A couple of minutes later, Dad and I are standing behind Amy, waiting to walk down the aisle of the church that looks kind of like Hallmark threw up all over it.

"Brace yourself, Slugger," Dad leans over and whispers, gently nudging me with his elbow as Amy starts down. I feel a little weird for a second, because even though I'm an actress and I'm on a T.V. show, I am not entirely comfortable with a bunch of people gaping at me like I'm a goldfish in a bowl. My mother is openly weeping into my poor brother's shoulder while Mary Cooper dabs at her own eyes. MeeMaw is just grinning.

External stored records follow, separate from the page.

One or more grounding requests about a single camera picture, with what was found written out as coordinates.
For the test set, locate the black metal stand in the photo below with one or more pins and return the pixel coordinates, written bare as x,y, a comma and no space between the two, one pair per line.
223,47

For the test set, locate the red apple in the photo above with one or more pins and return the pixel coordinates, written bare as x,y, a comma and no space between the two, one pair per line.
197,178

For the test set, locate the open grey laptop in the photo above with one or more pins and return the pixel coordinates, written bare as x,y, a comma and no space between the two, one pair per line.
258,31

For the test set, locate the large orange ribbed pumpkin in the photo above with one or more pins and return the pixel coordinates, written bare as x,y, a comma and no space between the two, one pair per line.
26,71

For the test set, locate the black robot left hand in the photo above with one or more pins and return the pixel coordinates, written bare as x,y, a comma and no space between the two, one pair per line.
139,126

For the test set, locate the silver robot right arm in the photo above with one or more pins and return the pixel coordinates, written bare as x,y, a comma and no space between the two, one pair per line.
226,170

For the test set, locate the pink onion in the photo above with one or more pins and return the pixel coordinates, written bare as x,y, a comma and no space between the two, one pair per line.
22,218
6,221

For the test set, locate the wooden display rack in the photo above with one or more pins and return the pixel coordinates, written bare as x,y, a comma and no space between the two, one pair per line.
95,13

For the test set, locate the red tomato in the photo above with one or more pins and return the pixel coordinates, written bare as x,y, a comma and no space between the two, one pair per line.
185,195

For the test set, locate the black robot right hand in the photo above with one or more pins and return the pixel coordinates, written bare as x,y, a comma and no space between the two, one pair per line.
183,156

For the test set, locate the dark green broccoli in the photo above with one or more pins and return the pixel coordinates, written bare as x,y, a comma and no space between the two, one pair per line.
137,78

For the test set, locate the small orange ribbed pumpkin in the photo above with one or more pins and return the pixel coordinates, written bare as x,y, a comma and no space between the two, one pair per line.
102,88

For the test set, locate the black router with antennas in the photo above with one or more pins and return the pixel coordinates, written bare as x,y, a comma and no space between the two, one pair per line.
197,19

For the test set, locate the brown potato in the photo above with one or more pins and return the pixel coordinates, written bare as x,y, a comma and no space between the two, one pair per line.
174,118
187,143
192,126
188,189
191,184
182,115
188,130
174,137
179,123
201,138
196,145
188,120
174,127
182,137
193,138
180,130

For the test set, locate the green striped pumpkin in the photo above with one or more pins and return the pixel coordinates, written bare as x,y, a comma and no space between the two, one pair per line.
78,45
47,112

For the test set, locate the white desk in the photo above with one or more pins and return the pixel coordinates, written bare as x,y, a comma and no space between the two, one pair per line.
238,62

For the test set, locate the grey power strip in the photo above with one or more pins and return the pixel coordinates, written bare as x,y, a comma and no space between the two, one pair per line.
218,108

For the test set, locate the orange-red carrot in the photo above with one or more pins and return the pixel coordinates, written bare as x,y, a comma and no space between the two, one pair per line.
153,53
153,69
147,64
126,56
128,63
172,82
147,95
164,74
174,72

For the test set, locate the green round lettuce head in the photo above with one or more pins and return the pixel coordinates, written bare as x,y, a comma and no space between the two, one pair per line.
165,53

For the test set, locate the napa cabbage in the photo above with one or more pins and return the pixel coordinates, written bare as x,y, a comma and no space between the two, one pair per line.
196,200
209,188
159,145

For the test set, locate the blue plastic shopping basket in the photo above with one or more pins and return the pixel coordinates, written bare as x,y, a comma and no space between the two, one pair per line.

I finally drag my eyes away from the crowd and look toward the front. And I forget about everybody else in the room, because the only thing that matters is Sheldon, who looks so amazingly good in the tuxedo he's wearing with the four button jacket and white vest and tie. But I'm not looking at any of that.

I'm looking at his eyes.

He looks frozen to the spot. I don't even know if he's breathing, but I notice Leonard subtly nudge his arm to catch his attention, making him let out a long exhale.

When Dad and I reach the front, I give him half a grin.

"Hi," I murmur quietly. He inclines his head a little, his lips twitching upward slightly.

"Hello."

"Who gives this woman in marriage?" The Pastor asks, looking straight at Dad.

"I do," Dad says, pecking me on the cheek and crossing to sit beside my mother, who has finally turned off the waterworks.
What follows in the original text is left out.